Good fathers are rarely read in memoirs, and while O’Reilly’s portraits, in bits and pieces, describe how his father was “God’s, real, and perfectly grumpy,” he is still The drive to “make sure we never…feel poorer than anyone else,” was funny and touching. It also reminded me of my own father, who wasn’t like Joe, but a man who was hypersensitive to pity “When I talk about me, the standard reaction I get is awe.
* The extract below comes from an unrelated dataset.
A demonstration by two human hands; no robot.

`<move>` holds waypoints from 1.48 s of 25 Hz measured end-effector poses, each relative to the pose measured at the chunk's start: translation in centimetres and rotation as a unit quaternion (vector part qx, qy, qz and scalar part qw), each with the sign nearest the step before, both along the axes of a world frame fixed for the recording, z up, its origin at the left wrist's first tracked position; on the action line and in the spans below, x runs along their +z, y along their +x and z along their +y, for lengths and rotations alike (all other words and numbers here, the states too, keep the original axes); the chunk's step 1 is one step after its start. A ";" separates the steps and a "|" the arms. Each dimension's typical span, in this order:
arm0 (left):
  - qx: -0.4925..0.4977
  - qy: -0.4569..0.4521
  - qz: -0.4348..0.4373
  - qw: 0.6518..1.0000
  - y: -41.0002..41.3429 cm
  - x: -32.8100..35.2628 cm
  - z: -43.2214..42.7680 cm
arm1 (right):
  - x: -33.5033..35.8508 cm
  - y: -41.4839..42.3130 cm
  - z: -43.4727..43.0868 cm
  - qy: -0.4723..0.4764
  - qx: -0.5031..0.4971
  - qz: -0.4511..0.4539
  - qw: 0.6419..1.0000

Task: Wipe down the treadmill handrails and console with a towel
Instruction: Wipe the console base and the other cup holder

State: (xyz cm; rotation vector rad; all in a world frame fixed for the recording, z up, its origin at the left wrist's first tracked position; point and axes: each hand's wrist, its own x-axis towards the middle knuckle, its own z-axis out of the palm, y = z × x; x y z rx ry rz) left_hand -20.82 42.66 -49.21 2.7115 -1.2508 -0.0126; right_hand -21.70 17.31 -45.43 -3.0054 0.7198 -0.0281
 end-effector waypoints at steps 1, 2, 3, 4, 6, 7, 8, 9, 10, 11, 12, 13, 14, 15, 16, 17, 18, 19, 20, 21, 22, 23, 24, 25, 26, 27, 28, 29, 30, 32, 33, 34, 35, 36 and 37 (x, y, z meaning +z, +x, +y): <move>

Dad and what he did for us, rightly so, but my dad hated that sentimentality — and her next of kin, Mercy — more than he hated traffic cops or broccoli,” O’Reilly wrote.” Fortunately, he has a whole bunch of weaknesses and we can make fun of him. “

It’s this thread of refusal to be pitiful that reduces his family’s experience to “a shabby piece of sentimental fluff where people can engage and say how sad” that made you hear Mommy died? So excited. The fact that it is also very interesting is a special treat.

Kristen Martin is writing a bold book about American orphanages. Her work has also appeared in The New York Times Magazine, The Believer, The Handicapped, and elsewhere. She tweeted @kwisent.